No actúes

Hoy me apetece hablarles de Lo hicimos bien, chico, un libro de cine que ha pasado injustamente desapercibido: las jugosas memorias de Anthony Hopkins, al que todos recordamos por El hombre elefante, El silencio de los corderos, Lo que queda del día, Tierras de penumbra o Drácula, de Bram Stoker, filme que será analizado en el libro dedicado a Francis Ford Coppola que publicaremos próximamente en Ediciones del Cuco.

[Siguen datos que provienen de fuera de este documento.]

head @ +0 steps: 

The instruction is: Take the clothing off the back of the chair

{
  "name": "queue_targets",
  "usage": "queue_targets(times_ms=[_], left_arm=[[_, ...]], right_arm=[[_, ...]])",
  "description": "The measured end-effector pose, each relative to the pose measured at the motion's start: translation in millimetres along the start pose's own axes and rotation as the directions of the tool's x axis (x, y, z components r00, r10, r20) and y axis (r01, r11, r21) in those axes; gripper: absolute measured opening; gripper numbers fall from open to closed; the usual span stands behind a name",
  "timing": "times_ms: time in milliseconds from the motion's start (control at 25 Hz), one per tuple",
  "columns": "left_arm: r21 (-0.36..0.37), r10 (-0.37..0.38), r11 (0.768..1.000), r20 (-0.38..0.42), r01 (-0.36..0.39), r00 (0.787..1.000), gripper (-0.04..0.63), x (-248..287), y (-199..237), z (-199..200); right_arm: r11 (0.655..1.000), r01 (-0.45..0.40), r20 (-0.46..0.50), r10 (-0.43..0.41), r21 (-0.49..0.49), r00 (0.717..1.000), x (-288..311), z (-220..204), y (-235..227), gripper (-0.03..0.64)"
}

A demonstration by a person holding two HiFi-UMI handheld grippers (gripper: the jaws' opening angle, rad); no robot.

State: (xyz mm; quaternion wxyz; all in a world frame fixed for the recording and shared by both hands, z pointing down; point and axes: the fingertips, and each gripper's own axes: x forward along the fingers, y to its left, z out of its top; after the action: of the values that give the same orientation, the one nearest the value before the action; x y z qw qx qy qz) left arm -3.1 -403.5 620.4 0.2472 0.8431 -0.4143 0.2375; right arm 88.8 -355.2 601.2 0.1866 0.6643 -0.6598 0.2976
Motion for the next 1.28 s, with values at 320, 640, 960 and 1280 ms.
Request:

Obviamente, el alcoholismo y la sobriedad están muy presentes en sus memorias. Es bien sabido que Hopkins era alcohólico, bebía porque siempre fue un hombre inexpugnable, muy introvertido (muchos grandes actores lo son), y el güisqui y la cerveza lo convertían en un hombre abierto. Con el alcohol soportaba a los demás. Hasta que un día cogió un coche ciego de alcohol y al día siguiente no recordó por dónde y cuánto tiempo había circulado por carretera. Sabiendo que aquella noche podría haber matado a cualquiera que se cruzara en su camino dejó radicalmente la bebida. Para siempre, Hopkins no ha vuelto a probar una copa desde el 29 de diciembre de 1975.

Su tremenda introversión es la columna vertebral de sus recuerdos y reflexiones. Ante la gente que intentaba despreciarlo o pisotearlo, actuaba siempre igual y lo hizo toda su vida: “La insolencia muda, mi fiel amiga, ganó la partida: no digas nada, no esperes nada. Solo MÍRALOS FÍJAMENTE”. Puro Hopkins.

Sobre la muerte de su padre, cuando todavía bebía, recuerda buscar algo de vino de misa y su falta de dolor ante el féretro. Ese dolor obligado “lo había escondido en algún rincón”. La inconfundible mirada de Hopkins, entre alerta y amenazante ante el que tiene delante, es una mirada que ha perfeccionado desde que era un niño, un mal estudiante al que llamaban cabezón, siempre pendiente de no ser tocado y dañado.

Por eso bordó a Hannibal Lecter y a Stevens, el mayordomo de Lo que queda del día, de los que dice: “El papel de Stevens era perfecto para mí, es una persona profundamente aislada. No puede entender cómo podría vivir sin prestar sus servicios y piensa: ¿Por qué arriesgarse al dolor de vivir? ¿Por qué arriesgarse al sufrimiento del amor? ¿Por qué arriesgarse al dolor de estar con otra persona? Su vida está en orden. Stevens se siente bastante seguro en su hogar, su pequeño reino. Y así era yo. Por supuesto, en cierto modo, aún soy así, del mismo modo que también soy Lecter. Como actor, lo único que debes hacer es acceder a esa parte de tu interior”.

Además de su pasado alcohólico, la gran mancha en la vida de Hopkins es el día en el que abandonó a su familia. No podía soportar más a su joven mujer, Petronella Baker, que lo machacaba psicológicamente. Una noche que regresaba de un duro rodaje en Escocia, ella lo miró con asco y empezó a burlare se él, algo habitual en ella. Hopkins se limitó a ir a la habitación de su hija Abigail, de solo un año. Acababa de empezar a andar. La miró, le dijo adiós en un susurro, regresó al recibidor, cogió sus maletas y no volvió más. Y Abigail nunca se lo perdonó.

En Lo hicimos bien, chico, Hopkins habla más de su vida que de su oficio, para el que sencillamente nació. Con esa mirada, esos movimientos, esa voz, algo tan natural en él pero tan difícil de encontrar. Sobre actuar, Hopkins recuerda lo que le dijo Katharine Hepburn en el rodaje de El león en invierno: “Ahí está la Cámara. Ese es tu elemento básico. Eres bueno, no interpretes la escena entera con la nuca hacia la cámara porque te robaré la escena. Probablemente lo haga de todos modos. No actúes, tienes una buena voz, la cabeza grande y los hombros anchos. Tu aspecto es fuerte. Sé como Spencer Tracy, como Bogart. No actúes, simplemente sé. Limítate a decir las frases. Eres él, ¡eres Ricardo Corazón de León!”.

Y en su libro Hopkins acaba enriqueciendo el consejo de Hepburn: “Sus palabras me recordaron algo que Spencer Tracy le había dicho a Laurence Olivier después de verlo en Tito Andrónico. Laurence llevaba gran cantidad de maquillaje sobre el escenario para interpretar el papel y Tracy le dijo: “¿Quién crees que piensan que eres? El público sabe que eres tú”. No tenemos por qué escondernos detrás de la de máscaras. Simplemente podemos aparecer y pronunciar las frases y confiar en que nuestra presencia saldrá victoriosa”.